» How to complete this task
Below are the records to retype. Keep every character exactly and leave out the pictures.

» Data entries
::::::

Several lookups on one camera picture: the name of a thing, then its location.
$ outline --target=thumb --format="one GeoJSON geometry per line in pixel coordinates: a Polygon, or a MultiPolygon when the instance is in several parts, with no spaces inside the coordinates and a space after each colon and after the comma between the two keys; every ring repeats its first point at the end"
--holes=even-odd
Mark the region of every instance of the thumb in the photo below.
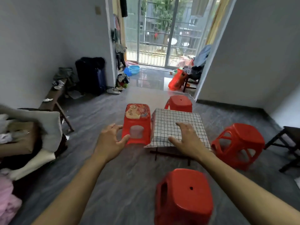
{"type": "Polygon", "coordinates": [[[122,138],[122,140],[120,140],[117,144],[121,147],[121,148],[124,148],[125,147],[125,144],[128,142],[130,138],[130,135],[126,135],[122,138]]]}
{"type": "Polygon", "coordinates": [[[172,136],[169,136],[168,139],[177,148],[181,145],[181,142],[172,136]]]}

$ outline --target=red stool with printed design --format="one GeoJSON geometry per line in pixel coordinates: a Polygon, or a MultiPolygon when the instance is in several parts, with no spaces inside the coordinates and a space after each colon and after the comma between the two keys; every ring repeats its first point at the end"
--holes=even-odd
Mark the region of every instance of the red stool with printed design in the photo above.
{"type": "Polygon", "coordinates": [[[151,141],[151,114],[146,104],[128,104],[126,107],[122,138],[130,134],[132,126],[143,127],[141,138],[130,138],[127,144],[150,144],[151,141]]]}
{"type": "Polygon", "coordinates": [[[177,110],[177,111],[183,111],[189,113],[193,112],[192,102],[188,99],[188,97],[184,95],[170,96],[165,106],[165,109],[168,109],[169,106],[170,106],[170,110],[177,110]]]}
{"type": "Polygon", "coordinates": [[[212,142],[212,148],[216,150],[216,156],[223,162],[235,169],[247,170],[263,151],[265,141],[258,130],[252,125],[235,123],[225,130],[212,142]],[[231,140],[228,147],[220,146],[220,139],[231,140]],[[246,161],[241,160],[240,151],[245,150],[246,161]]]}
{"type": "Polygon", "coordinates": [[[199,171],[175,169],[156,186],[155,225],[204,225],[212,210],[210,187],[199,171]]]}

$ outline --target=tree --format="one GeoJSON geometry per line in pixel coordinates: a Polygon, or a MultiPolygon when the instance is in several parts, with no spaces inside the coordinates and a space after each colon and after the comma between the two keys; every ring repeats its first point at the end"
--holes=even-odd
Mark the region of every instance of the tree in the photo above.
{"type": "MultiPolygon", "coordinates": [[[[168,45],[168,37],[173,19],[175,0],[148,0],[154,3],[153,14],[156,19],[156,24],[161,32],[165,32],[163,37],[163,45],[168,45]]],[[[178,10],[176,15],[177,21],[182,21],[183,13],[186,9],[186,3],[191,0],[179,0],[178,10]]],[[[142,0],[141,13],[147,11],[147,0],[142,0]]]]}

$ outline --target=suitcase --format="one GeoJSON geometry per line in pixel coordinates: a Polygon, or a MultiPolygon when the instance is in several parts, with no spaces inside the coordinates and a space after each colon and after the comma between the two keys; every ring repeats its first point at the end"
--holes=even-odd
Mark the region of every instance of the suitcase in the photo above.
{"type": "Polygon", "coordinates": [[[82,57],[75,62],[81,92],[101,95],[106,90],[105,60],[102,57],[82,57]]]}

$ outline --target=checkered tablecloth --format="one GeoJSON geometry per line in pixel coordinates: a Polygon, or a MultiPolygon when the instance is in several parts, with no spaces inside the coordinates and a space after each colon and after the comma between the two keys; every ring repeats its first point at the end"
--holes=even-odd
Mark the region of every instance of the checkered tablecloth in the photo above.
{"type": "Polygon", "coordinates": [[[152,128],[154,128],[153,138],[151,143],[145,147],[174,147],[174,145],[169,142],[168,136],[173,136],[181,140],[181,131],[179,126],[176,125],[176,122],[183,122],[193,126],[205,147],[211,151],[199,114],[157,108],[152,114],[152,119],[154,123],[154,126],[152,126],[152,128]]]}

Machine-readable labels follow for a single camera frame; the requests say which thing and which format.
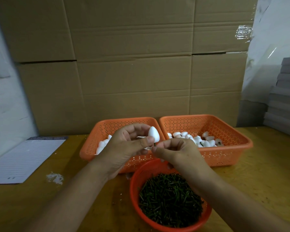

::::::

» Worked solution
Several lookups on one camera picture: the name of a thing, then its location.
$ outline --target=thumb --format="one GeoJSON geometry per line in pixel coordinates: a Polygon, or a MultiPolygon when the instance is in several parts, with no spaces inside the coordinates and a space after each colon and after the comma between the two keys; every ring repeats its first point at the end"
--holes=even-odd
Mark the region of every instance of the thumb in the photo below.
{"type": "Polygon", "coordinates": [[[122,138],[122,140],[120,140],[117,144],[121,147],[121,148],[124,148],[125,147],[125,144],[128,142],[130,138],[130,135],[126,135],[122,138]]]}
{"type": "Polygon", "coordinates": [[[172,136],[169,136],[168,139],[177,148],[181,145],[181,142],[172,136]]]}

$ outline --target=red stool with printed design --format="one GeoJSON geometry per line in pixel coordinates: a Polygon, or a MultiPolygon when the instance is in several parts, with no spaces inside the coordinates and a space after each colon and after the comma between the two keys; every ring repeats its first point at the end"
--holes=even-odd
Mark the region of every instance of the red stool with printed design in the photo above.
{"type": "Polygon", "coordinates": [[[151,141],[151,114],[146,104],[128,104],[126,107],[122,138],[130,134],[132,126],[143,127],[141,138],[130,138],[127,144],[150,144],[151,141]]]}
{"type": "Polygon", "coordinates": [[[177,110],[177,111],[183,111],[189,113],[193,112],[192,102],[188,99],[188,97],[184,95],[170,96],[165,106],[165,109],[168,109],[169,106],[170,106],[170,110],[177,110]]]}
{"type": "Polygon", "coordinates": [[[212,142],[212,148],[216,150],[216,156],[223,162],[235,169],[247,170],[263,151],[265,141],[258,130],[252,125],[235,123],[225,130],[212,142]],[[231,140],[228,147],[220,146],[220,139],[231,140]],[[246,161],[241,160],[240,151],[245,150],[246,161]]]}
{"type": "Polygon", "coordinates": [[[199,171],[175,169],[156,186],[155,225],[204,225],[212,210],[210,187],[199,171]]]}

$ outline --target=tree --format="one GeoJSON geometry per line in pixel coordinates: a Polygon, or a MultiPolygon when the instance is in several parts, with no spaces inside the coordinates and a space after each colon and after the comma between the two keys; every ring repeats its first point at the end"
--holes=even-odd
Mark the region of every instance of the tree in the photo above.
{"type": "MultiPolygon", "coordinates": [[[[168,45],[168,37],[173,19],[175,0],[148,0],[154,3],[153,14],[156,19],[156,24],[161,32],[165,32],[163,37],[163,45],[168,45]]],[[[178,10],[176,15],[177,21],[182,21],[183,13],[186,9],[186,3],[191,0],[179,0],[178,10]]],[[[142,0],[141,13],[147,11],[147,0],[142,0]]]]}

$ outline --target=suitcase --format="one GeoJSON geometry per line in pixel coordinates: a Polygon, or a MultiPolygon when the instance is in several parts, with no spaces inside the coordinates and a space after each colon and after the comma between the two keys; every ring repeats its first point at the end"
--holes=even-odd
Mark the region of every instance of the suitcase in the photo above.
{"type": "Polygon", "coordinates": [[[82,57],[75,62],[81,92],[101,95],[106,90],[105,60],[102,57],[82,57]]]}

$ outline --target=checkered tablecloth --format="one GeoJSON geometry per line in pixel coordinates: a Polygon, or a MultiPolygon when the instance is in several parts, with no spaces inside the coordinates and a space after each colon and after the comma between the two keys; every ring repeats its first point at the end"
--holes=even-odd
Mark the region of every instance of the checkered tablecloth in the photo above.
{"type": "Polygon", "coordinates": [[[152,128],[154,128],[153,138],[151,143],[145,147],[174,147],[174,145],[169,142],[168,136],[173,136],[181,140],[181,131],[179,126],[176,125],[176,122],[183,122],[193,126],[205,147],[211,151],[199,114],[157,108],[152,114],[152,119],[154,123],[154,126],[152,126],[152,128]]]}

Machine-readable labels follow for a single camera frame; the requests say which thing and which format.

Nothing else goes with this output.